>>>

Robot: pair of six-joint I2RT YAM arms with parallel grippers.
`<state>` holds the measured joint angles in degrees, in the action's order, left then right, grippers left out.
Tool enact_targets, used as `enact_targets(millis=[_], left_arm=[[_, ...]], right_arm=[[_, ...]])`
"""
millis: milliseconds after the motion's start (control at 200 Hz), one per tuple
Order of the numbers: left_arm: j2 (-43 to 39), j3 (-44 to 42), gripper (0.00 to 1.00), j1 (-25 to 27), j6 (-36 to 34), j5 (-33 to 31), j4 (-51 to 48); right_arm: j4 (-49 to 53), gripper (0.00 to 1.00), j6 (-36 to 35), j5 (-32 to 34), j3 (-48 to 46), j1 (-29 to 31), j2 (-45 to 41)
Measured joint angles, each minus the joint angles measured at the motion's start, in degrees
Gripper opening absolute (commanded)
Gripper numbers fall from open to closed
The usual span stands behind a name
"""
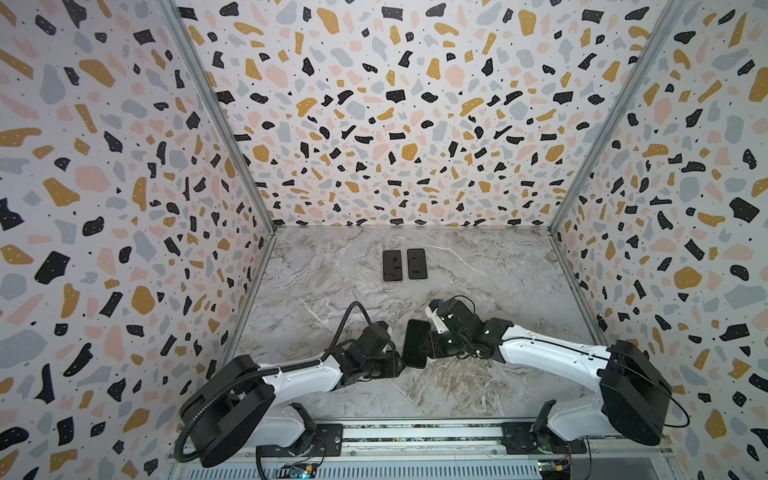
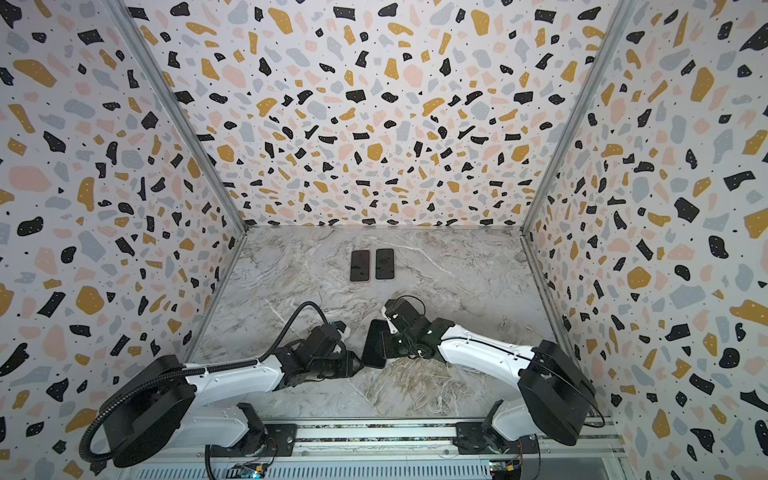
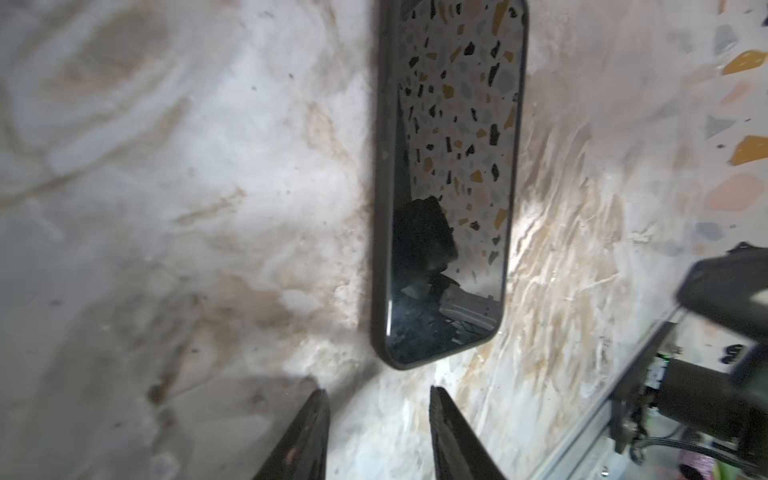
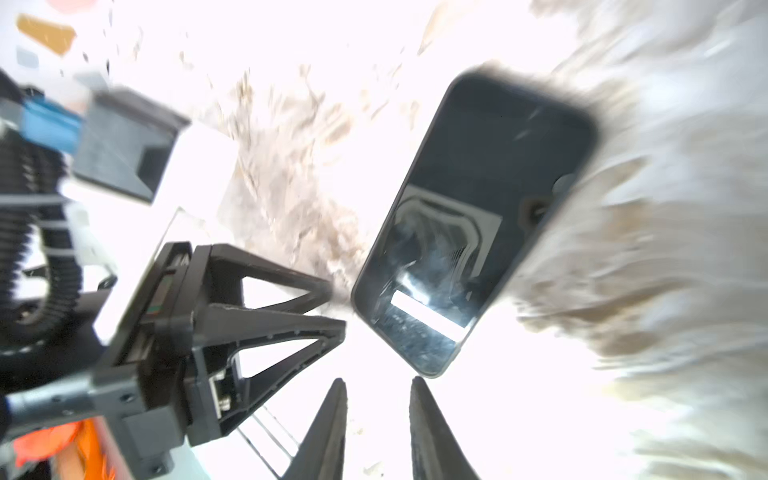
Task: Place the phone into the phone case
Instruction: 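Open the right gripper and lift it away while the left grips the cased phone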
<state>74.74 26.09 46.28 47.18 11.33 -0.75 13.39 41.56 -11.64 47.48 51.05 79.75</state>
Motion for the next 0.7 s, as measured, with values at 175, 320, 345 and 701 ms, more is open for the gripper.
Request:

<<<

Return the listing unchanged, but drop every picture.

» **Result below**:
Robot: pair of six-joint I2RT YAM arms with parallel grippers.
`<state>` holds the measured joint angles in degrees, in the action's order, left then right, grippers left out.
Tool enact_targets, used as `enact_targets(millis=[_], left_arm=[[_, ...]], right_arm=[[_, ...]])`
"""
millis: milliseconds after the motion's start (control at 200 Hz), one per tuple
Order of the numbers: left_arm: j2 (-43 to 39), j3 (-44 to 42), gripper (0.00 to 1.00), j1 (-25 to 27), j6 (-36 to 34), j5 (-33 to 31), j4 (-51 to 48); right_arm: j4 (-49 to 53), gripper (0.00 to 1.00), j6 (-36 to 35), j5 (-32 to 34), j3 (-48 to 46), j1 (-29 to 31), j2 (-45 to 41)
Measured joint angles, each minus the joint angles measured at the motion's start, in degrees
Gripper opening absolute (commanded)
Gripper numbers fall from open to closed
The usual span stands behind a name
"""
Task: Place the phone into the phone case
Instruction: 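Open the right gripper and lift it away while the left grips the cased phone
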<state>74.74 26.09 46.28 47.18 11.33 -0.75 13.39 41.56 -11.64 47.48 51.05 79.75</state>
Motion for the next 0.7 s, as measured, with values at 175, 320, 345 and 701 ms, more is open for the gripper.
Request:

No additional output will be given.